◆ Task statement ◆
Filter the data below for the string "gift" and copy each matching line.

Items from a dataset:
=== Begin Enclosure ===
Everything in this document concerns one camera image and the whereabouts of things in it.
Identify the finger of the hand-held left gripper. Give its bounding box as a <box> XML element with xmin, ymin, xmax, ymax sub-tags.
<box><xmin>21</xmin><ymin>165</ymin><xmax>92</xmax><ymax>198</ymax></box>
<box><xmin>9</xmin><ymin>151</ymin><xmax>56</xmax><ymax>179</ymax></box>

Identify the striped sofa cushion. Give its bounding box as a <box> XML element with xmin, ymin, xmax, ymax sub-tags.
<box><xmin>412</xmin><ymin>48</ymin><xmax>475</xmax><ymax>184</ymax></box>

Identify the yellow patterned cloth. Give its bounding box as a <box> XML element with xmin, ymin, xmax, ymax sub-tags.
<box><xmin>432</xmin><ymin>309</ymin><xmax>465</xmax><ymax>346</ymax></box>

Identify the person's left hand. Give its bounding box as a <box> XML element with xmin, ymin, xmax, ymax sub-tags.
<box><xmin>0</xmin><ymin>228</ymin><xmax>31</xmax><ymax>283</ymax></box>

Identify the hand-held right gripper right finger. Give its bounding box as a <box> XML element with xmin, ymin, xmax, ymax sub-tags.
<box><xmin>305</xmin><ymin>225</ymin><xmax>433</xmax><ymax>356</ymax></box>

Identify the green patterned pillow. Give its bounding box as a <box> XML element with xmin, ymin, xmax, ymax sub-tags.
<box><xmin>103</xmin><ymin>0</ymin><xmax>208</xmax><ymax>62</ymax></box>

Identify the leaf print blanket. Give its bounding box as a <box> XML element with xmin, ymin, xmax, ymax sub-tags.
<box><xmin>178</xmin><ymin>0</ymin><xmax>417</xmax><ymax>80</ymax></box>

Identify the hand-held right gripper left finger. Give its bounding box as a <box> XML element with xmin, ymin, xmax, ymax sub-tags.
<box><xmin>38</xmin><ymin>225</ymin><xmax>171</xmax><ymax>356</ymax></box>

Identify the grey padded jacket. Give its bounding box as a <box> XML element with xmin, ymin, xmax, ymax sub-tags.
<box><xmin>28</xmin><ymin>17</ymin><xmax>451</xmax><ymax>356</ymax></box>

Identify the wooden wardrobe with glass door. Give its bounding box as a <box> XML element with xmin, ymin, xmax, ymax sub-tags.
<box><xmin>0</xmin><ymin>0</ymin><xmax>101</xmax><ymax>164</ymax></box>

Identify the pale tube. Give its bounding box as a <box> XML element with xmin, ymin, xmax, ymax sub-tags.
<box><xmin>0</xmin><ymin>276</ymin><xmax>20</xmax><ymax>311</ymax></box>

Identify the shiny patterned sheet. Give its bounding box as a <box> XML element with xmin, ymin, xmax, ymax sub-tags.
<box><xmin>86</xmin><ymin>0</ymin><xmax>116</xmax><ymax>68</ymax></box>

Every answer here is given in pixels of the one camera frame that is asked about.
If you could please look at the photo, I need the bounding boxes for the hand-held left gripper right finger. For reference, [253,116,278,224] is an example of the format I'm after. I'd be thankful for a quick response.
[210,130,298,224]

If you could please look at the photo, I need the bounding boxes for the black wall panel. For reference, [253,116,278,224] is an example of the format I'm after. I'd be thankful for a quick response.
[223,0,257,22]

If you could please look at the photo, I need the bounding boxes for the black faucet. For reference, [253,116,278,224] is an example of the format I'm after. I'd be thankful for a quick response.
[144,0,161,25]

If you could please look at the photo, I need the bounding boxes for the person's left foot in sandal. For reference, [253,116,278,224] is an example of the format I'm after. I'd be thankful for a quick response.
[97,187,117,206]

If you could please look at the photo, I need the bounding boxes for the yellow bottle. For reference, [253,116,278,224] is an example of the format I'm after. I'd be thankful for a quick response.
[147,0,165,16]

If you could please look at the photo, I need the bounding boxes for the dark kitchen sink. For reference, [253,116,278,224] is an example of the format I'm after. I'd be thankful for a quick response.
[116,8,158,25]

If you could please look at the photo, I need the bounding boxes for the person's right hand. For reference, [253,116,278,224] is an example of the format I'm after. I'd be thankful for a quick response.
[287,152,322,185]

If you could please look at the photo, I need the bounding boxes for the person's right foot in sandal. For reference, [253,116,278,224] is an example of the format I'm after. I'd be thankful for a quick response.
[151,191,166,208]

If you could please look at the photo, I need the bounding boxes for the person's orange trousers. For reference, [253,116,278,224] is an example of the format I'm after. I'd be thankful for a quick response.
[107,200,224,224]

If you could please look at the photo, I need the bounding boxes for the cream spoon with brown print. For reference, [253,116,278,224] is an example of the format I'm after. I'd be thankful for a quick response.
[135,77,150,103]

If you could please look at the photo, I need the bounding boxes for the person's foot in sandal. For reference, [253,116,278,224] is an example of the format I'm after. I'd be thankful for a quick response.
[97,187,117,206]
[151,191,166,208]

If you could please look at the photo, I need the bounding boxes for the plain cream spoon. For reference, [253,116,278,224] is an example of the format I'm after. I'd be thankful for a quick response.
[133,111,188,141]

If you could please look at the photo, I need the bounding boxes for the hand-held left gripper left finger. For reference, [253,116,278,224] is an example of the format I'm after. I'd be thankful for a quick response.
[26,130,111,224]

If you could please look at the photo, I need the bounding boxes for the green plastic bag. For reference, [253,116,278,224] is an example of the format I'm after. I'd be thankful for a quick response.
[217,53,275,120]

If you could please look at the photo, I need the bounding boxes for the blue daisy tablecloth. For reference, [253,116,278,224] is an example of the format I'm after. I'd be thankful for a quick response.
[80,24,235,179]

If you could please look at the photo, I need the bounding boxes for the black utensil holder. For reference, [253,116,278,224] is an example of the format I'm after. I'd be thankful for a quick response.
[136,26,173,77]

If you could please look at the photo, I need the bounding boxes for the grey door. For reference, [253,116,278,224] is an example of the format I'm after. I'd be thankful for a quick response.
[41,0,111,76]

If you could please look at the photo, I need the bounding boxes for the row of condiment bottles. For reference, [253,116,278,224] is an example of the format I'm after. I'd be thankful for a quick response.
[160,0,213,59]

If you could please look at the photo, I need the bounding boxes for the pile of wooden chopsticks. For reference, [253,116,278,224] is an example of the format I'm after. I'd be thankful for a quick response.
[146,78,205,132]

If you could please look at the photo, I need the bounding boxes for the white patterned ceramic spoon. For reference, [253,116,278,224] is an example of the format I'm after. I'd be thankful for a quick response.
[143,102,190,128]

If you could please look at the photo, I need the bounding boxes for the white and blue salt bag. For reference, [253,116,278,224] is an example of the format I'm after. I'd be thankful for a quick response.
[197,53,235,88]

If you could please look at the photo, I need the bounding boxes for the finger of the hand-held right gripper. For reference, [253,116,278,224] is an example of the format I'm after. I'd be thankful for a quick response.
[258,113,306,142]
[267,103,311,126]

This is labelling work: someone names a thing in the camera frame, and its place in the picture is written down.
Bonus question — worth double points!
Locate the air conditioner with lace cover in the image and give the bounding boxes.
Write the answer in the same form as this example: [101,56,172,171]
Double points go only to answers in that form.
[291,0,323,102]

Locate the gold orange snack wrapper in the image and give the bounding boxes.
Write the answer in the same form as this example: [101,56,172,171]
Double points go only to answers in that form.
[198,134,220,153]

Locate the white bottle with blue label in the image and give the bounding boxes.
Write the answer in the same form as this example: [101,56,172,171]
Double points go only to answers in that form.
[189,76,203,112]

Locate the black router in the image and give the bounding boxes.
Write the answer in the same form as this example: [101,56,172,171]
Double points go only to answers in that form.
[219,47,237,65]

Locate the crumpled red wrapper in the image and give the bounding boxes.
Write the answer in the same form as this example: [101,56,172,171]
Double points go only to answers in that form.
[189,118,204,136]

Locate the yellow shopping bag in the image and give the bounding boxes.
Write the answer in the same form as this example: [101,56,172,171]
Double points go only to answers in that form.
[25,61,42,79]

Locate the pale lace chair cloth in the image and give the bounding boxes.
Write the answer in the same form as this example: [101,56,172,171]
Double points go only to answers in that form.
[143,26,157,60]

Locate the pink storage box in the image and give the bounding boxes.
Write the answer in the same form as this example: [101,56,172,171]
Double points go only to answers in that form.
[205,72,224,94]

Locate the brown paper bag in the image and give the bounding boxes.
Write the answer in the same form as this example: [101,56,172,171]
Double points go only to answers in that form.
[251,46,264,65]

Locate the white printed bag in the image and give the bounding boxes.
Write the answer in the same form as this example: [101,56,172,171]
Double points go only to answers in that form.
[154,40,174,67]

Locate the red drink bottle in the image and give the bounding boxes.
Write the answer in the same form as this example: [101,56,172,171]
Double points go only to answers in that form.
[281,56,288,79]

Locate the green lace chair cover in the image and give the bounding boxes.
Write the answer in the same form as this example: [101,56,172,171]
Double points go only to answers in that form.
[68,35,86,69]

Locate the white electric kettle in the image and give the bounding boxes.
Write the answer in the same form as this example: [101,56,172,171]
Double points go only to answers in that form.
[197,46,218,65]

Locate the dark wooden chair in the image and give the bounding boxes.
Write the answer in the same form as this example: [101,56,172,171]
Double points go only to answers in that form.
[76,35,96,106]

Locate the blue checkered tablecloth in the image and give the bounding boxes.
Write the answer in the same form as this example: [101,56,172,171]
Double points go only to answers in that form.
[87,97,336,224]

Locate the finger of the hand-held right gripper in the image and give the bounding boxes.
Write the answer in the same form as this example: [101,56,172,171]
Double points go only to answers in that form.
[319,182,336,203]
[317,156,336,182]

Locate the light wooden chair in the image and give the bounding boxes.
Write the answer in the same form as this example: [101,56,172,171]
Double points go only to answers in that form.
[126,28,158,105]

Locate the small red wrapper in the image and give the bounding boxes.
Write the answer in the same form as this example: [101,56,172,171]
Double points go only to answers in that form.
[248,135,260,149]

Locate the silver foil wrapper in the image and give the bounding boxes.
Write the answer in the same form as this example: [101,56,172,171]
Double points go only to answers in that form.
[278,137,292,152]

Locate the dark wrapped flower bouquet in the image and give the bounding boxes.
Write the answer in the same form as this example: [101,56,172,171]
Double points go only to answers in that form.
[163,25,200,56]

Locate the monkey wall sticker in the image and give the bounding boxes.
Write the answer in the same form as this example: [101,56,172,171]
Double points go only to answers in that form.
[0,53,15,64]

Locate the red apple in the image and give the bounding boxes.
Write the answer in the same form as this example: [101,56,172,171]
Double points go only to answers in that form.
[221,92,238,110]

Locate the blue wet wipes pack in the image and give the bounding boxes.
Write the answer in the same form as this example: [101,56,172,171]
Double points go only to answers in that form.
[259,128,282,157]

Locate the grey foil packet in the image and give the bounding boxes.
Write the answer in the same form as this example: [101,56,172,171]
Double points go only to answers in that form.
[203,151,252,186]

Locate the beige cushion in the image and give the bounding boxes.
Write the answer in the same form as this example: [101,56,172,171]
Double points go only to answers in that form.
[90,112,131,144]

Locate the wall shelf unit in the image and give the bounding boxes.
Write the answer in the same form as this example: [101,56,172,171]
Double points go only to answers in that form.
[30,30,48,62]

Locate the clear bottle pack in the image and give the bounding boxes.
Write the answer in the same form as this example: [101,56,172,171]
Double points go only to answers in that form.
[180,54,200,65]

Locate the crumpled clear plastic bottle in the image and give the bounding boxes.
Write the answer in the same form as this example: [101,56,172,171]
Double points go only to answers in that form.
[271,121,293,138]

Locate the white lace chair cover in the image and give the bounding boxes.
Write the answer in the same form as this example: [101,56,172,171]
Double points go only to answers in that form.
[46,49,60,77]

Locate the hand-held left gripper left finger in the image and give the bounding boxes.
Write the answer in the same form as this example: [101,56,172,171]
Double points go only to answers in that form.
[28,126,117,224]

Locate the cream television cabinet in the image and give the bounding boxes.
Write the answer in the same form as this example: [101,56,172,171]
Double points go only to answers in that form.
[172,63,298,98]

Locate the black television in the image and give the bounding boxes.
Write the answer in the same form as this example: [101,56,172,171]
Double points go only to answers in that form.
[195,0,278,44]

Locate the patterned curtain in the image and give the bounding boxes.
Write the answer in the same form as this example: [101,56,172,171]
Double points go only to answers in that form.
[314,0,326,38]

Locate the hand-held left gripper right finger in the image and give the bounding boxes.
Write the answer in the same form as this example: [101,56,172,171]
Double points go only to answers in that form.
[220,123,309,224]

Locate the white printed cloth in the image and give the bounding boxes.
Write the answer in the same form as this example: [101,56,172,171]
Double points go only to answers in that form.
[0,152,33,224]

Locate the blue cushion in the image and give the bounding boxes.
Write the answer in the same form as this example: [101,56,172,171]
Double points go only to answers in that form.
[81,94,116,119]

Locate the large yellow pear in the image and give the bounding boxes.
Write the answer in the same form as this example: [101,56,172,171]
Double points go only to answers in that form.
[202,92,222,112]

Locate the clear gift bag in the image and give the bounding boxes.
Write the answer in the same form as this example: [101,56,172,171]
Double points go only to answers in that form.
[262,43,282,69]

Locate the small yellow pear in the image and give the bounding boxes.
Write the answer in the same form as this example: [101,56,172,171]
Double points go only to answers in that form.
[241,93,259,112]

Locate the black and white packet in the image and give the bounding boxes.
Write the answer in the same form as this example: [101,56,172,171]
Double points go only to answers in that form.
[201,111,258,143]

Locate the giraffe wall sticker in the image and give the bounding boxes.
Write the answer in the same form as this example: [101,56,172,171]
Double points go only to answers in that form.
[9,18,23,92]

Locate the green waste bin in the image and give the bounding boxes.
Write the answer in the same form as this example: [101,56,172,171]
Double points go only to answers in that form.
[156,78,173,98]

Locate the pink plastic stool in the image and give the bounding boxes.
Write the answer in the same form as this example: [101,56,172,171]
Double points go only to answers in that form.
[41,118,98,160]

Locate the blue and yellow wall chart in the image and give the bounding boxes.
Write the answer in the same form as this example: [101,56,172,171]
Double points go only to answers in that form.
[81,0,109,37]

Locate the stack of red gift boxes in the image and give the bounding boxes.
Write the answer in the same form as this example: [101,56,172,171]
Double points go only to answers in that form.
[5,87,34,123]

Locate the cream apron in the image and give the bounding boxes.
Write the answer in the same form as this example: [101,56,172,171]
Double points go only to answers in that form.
=== End Enclosure ===
◆ Exercise output ◆
Locate the clear gift bag in the image and give the bounding boxes.
Locate the stack of red gift boxes in the image and give the bounding boxes.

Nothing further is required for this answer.